Given data:

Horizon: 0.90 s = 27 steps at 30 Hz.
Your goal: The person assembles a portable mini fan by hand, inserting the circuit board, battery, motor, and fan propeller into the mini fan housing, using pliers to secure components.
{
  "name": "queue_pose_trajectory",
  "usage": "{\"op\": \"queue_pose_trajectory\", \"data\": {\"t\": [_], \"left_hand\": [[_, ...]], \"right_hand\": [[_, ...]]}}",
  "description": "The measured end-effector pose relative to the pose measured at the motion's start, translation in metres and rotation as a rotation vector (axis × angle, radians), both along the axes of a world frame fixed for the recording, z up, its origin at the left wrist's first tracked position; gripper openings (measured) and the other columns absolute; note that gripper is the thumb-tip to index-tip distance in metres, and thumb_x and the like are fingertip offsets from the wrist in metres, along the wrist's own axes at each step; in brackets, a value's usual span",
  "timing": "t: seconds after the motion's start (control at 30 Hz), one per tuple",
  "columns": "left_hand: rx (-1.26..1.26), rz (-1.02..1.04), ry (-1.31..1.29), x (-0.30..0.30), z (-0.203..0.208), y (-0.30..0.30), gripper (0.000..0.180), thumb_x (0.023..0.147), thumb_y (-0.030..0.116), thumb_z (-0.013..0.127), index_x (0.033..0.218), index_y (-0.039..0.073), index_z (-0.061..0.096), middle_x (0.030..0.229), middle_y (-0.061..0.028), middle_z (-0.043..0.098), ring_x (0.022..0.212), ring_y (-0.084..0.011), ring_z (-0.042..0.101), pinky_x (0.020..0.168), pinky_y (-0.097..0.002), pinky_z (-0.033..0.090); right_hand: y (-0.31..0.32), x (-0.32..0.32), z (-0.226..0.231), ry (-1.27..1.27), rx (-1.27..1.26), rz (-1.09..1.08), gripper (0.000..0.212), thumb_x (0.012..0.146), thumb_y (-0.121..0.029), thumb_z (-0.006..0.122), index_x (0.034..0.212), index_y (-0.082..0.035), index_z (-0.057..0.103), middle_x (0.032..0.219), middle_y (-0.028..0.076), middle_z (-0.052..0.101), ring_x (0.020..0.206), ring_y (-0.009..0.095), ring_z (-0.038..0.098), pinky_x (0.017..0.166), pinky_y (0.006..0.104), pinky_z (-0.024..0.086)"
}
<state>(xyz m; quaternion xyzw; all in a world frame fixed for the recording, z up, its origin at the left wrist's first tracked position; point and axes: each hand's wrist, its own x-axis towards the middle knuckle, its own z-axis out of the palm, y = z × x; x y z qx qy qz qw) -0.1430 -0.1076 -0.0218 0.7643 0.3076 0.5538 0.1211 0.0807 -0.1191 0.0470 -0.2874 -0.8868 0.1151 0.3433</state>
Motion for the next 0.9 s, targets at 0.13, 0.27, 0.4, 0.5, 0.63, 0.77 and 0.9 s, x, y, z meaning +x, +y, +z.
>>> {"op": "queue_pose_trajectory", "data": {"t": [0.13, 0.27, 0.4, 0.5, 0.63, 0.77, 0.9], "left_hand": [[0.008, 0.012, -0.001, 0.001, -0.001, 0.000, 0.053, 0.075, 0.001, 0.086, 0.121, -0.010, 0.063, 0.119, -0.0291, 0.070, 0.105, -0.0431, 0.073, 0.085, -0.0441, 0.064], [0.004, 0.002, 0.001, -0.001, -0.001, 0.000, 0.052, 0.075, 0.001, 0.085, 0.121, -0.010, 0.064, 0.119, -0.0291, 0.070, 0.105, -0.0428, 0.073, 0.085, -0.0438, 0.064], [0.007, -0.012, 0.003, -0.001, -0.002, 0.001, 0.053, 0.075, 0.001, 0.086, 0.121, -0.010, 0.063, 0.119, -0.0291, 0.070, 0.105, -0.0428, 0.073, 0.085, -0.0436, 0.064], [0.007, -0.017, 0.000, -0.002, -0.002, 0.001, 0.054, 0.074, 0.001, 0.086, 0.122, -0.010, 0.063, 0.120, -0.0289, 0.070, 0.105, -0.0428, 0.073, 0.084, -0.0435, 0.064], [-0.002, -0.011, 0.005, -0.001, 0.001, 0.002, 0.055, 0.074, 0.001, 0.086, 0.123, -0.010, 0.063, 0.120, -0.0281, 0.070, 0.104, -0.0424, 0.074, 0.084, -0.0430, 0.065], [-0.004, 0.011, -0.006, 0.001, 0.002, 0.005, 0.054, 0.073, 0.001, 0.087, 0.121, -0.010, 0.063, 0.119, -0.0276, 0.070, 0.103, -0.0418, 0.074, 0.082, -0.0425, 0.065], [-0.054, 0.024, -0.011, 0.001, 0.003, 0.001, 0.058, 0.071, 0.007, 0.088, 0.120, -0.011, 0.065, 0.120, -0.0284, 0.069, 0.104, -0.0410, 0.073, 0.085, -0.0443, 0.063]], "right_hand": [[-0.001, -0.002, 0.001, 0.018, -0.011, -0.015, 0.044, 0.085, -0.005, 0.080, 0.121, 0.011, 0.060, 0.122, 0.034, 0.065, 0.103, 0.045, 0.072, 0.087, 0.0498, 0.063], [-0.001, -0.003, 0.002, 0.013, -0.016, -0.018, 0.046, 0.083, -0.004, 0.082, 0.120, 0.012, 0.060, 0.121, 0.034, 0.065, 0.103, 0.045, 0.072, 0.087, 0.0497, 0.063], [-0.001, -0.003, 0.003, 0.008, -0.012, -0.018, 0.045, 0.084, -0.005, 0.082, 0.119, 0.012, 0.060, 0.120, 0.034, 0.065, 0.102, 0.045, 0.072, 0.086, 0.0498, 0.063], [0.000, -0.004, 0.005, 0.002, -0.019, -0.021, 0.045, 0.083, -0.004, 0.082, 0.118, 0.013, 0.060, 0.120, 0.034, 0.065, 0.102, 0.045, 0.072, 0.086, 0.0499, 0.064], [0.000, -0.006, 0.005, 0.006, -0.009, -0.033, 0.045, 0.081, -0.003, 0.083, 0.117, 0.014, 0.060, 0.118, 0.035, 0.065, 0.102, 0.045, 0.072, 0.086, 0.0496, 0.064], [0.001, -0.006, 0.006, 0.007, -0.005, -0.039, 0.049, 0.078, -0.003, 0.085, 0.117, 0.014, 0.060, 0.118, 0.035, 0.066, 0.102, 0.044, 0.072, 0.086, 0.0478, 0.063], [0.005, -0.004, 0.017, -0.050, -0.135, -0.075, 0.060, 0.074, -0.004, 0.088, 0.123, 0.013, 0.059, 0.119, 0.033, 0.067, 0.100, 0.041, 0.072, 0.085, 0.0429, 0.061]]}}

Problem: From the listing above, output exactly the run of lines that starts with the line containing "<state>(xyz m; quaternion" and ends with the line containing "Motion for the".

Solution to the exercise:
<state>(xyz m; quaternion xyzw; all in a world frame fixed for the recording, z up, its origin at the left wrist's first tracked position; point and axes: each hand's wrist, its own x-axis towards the middle knuckle, its own z-axis out of the palm, y = z × x; x y z qx qy qz qw) -0.1430 -0.1076 -0.0218 0.7643 0.3076 0.5538 0.1211 0.0807 -0.1191 0.0470 -0.2874 -0.8868 0.1151 0.3433</state>
Motion for the next 0.9 s, targets at 0.13, 0.27, 0.4, 0.5, 0.63, 0.77 and 0.9 s, x, y, z meaning +x, +y, +z.

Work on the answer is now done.